Track down each line below containing the string "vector" and copy it.

=-=-=

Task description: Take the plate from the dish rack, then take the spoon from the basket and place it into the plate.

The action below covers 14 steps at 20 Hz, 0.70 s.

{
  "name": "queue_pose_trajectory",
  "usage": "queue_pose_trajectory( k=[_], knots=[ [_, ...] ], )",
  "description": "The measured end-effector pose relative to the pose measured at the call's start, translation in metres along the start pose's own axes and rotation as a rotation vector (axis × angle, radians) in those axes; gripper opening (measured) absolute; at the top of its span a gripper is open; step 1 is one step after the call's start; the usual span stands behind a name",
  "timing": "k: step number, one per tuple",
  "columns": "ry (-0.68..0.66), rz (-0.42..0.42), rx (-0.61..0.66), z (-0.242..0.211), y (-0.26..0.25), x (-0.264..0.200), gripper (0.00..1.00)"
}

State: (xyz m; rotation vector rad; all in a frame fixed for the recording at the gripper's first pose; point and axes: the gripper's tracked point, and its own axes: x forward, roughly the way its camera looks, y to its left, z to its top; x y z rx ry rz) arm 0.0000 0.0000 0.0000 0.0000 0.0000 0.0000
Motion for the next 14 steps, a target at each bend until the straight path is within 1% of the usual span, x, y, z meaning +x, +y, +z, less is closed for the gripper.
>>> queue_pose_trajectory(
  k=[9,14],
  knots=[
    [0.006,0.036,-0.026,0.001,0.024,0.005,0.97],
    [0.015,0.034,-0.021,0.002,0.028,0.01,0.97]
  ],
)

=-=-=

Your solution:
  "description": "The measured end-effector pose relative to the pose measured at the call's start, translation in metres along the start pose's own axes and rotation as a rotation vector (axis × angle, radians) in those axes; gripper opening (measured) absolute; at the top of its span a gripper is open; step 1 is one step after the call's start; the usual span stands behind a name",
State: (xyz m; rotation vector rad; all in a frame fixed for the recording at the gripper's first pose; point and axes: the gripper's tracked point, and its own axes: x forward, roughly the way its camera looks, y to its left, z to its top; x y z rx ry rz) arm 0.0000 0.0000 0.0000 0.0000 0.0000 0.0000

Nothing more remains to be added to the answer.